▶ ABOUT THIS EXERCISE: Your answer must be an exact copy of the listing that follows, with all pictures omitted.

[Opening DATASET EXCERPT section]

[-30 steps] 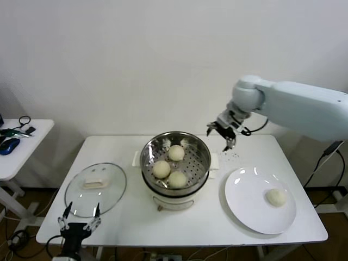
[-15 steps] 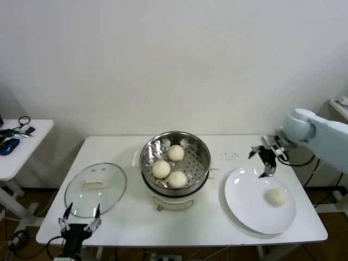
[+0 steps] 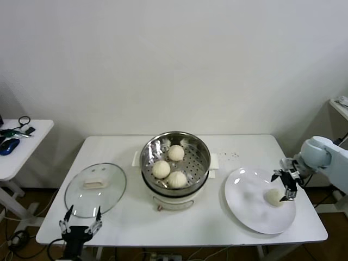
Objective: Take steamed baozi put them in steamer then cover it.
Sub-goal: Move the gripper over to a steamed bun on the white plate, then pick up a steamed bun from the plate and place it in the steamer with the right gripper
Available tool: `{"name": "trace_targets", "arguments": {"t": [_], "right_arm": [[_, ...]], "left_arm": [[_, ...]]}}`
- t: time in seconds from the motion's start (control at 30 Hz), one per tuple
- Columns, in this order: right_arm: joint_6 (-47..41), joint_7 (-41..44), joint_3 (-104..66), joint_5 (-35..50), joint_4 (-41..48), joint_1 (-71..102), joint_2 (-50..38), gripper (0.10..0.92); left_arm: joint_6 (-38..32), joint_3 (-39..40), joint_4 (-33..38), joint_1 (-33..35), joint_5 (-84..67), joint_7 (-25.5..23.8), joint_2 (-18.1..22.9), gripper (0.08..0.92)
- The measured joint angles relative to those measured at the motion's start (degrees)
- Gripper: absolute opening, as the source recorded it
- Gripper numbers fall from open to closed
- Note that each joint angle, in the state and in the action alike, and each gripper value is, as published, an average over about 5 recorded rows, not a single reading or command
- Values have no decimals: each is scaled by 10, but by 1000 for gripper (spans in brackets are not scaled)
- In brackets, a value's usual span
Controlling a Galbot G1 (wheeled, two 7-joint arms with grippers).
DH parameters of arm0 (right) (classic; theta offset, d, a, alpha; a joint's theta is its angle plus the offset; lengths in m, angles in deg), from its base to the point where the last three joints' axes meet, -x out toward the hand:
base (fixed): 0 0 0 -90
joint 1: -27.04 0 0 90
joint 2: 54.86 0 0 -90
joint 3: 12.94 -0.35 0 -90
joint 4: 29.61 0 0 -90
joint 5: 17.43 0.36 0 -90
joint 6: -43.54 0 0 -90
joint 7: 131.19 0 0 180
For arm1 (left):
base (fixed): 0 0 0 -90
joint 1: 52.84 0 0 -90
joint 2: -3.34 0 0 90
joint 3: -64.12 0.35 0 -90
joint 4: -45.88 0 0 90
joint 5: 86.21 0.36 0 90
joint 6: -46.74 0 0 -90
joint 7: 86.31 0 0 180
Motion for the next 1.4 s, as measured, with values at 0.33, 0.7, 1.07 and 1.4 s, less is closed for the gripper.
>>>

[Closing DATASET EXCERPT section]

▶ RESULT BELOW:
[-30 steps] 
[-15 steps] 
[+0 steps] 
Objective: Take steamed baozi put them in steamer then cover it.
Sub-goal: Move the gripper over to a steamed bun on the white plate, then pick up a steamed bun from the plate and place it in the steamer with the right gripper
Available tool: `{"name": "trace_targets", "arguments": {"t": [_], "right_arm": [[_, ...]], "left_arm": [[_, ...]]}}`
- t: time in seconds from the motion's start (control at 30 Hz), one per tuple
- Columns, in this order: right_arm: joint_6 (-47..41), joint_7 (-41..44), joint_3 (-104..66), joint_5 (-35..50), joint_4 (-41..48), joint_1 (-71..102), joint_2 (-50..38), gripper (0.10..0.92); left_arm: joint_6 (-38..32), joint_3 (-39..40), joint_4 (-33..38), joint_1 (-33..35), joint_5 (-84..67), joint_7 (-25.5..23.8), joint_2 (-18.1..22.9), gripper (0.08..0.92)
- The measured joint angles relative to those measured at the motion's start (degrees)
- Gripper: absolute opening, as the source recorded it
- Gripper numbers fall from open to closed
- Note that each joint angle, in the state and in the action alike, and each gripper value is, as published, an average over about 5 recorded rows, not a single reading or command
- Values have no decimals: each is scaled by 10, but by 1000 for gripper (spans in brackets are not scaled)
- In brackets, a value's usual span
Controlling a Galbot G1 (wheeled, two 7-joint arms with grippers).
DH parameters of arm0 (right) (classic; theta offset, d, a, alpha; a joint's theta is its angle plus the offset; lengths in m, angles in deg), from its base to the point where the last three joints' axes meet, -x out toward the hand:
base (fixed): 0 0 0 -90
joint 1: -27.04 0 0 90
joint 2: 54.86 0 0 -90
joint 3: 12.94 -0.35 0 -90
joint 4: 29.61 0 0 -90
joint 5: 17.43 0.36 0 -90
joint 6: -43.54 0 0 -90
joint 7: 131.19 0 0 180
For arm1 (left):
base (fixed): 0 0 0 -90
joint 1: 52.84 0 0 -90
joint 2: -3.34 0 0 90
joint 3: -64.12 0.35 0 -90
joint 4: -45.88 0 0 90
joint 5: 86.21 0.36 0 90
joint 6: -46.74 0 0 -90
joint 7: 86.31 0 0 180
Motion for the next 1.4 s, as measured, with values at 0.33, 0.7, 1.07 and 1.4 s, less is closed for the gripper.
>>>

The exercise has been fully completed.